The Role of Central Banks
Austrians generally argue that inherently damaging and ineffective central bank policies, including unsustainable expansion of bank credit through fractional reserve banking, are the predominant cause of most business cycles, as they tend to set artificial interest rates too low for too long, resulting in excessive credit creation, speculative "bubbles", and artificially low savings. Under fiat monetary systems, a central bank creates new money when it lends to member banks, and this money is multiplied many times over through the money creation process of the private banks. This new bank-created money enters the loan market and provides a lower rate of interest than that which would prevail if the money supply were stable.
Murray Rothbard argues central banks played a large role in creating an environment of loose credit prior to the onset of the Great Depression, as well as the subsequent ineffectiveness of central bank policies, which he argues delayed necessary price adjustments and prolonged market dysfunction.

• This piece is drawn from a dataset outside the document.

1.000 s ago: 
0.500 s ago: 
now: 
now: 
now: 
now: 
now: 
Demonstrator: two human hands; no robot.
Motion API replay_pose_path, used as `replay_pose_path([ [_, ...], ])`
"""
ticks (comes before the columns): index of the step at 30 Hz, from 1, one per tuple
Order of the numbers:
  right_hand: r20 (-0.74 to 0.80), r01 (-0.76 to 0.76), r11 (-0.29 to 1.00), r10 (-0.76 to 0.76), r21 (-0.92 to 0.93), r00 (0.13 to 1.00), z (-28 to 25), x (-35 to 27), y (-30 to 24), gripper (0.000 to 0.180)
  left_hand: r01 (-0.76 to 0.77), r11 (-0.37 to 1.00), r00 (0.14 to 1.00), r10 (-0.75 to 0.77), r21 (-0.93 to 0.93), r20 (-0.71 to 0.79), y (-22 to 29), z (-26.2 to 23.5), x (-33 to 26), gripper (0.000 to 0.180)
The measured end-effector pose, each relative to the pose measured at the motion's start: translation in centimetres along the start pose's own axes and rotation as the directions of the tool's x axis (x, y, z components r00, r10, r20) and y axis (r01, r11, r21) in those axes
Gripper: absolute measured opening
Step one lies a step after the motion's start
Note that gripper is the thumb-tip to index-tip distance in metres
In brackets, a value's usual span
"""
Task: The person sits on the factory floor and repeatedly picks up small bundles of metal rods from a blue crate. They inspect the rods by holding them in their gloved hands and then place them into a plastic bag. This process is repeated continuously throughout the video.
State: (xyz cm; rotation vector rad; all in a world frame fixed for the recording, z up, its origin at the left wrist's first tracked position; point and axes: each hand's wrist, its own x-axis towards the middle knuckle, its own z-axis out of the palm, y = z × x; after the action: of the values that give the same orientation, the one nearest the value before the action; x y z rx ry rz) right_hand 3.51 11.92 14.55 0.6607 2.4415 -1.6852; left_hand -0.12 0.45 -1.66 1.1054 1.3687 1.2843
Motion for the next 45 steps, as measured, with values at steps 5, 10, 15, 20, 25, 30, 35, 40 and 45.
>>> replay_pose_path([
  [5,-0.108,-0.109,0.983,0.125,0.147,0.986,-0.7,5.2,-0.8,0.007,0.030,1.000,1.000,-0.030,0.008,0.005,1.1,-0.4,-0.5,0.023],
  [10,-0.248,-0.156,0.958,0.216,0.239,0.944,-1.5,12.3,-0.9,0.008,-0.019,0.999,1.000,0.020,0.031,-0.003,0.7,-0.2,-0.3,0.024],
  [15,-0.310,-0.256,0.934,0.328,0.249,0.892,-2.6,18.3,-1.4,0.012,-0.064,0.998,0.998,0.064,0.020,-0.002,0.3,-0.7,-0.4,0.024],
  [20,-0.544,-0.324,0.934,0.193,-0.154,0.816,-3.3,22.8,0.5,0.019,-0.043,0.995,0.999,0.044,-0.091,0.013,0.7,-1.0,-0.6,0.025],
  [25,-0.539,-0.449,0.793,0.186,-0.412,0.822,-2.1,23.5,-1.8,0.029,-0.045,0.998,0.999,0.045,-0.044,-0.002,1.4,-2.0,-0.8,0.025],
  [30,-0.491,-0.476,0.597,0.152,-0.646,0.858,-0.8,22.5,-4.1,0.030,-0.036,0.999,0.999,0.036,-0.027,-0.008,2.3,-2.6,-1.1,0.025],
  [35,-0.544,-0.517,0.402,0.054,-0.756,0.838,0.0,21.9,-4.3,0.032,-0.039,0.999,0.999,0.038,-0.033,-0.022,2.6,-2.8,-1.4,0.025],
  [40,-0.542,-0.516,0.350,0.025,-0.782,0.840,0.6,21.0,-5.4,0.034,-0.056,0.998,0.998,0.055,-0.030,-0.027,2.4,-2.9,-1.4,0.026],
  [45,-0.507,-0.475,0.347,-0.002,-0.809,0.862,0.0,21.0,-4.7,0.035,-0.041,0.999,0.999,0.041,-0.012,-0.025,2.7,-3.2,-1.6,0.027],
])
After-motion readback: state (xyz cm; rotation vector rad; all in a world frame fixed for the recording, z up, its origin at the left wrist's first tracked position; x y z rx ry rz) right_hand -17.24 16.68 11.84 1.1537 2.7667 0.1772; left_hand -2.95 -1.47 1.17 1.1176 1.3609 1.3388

Rothbard begins with the premise that in a market with no centralized monetary authority, there would be no simultaneous cluster of malinvestments or entrepreneurial errors, since astute entrepreneurs would not all make errors at the same time and would quickly take advantage of any temporary, isolated mispricing. In addition, in an open, non-centralized (uninsured) capital market, astute bankers would shy away from speculative lending and uninsured depositors would carefully monitor the balance sheets of risky financial institutions, tempering any speculative excesses that arose sporadically in the finance markets. In Rothbard's view, the cycle of generalized malinvestment is greatly exacerbated by centralized monetary intervention in the money markets by the central bank.
Rothbard argues that an over-encouragement to borrow and lend is initiated by the mispricing of credit via the central bank's centralized control over interest rates and its need to protect banks from periodic bank runs (which Austrians believe then causes interest rates to be set too low for too long when compared to the rates that would prevail in a genuine non-central bank dominated free market).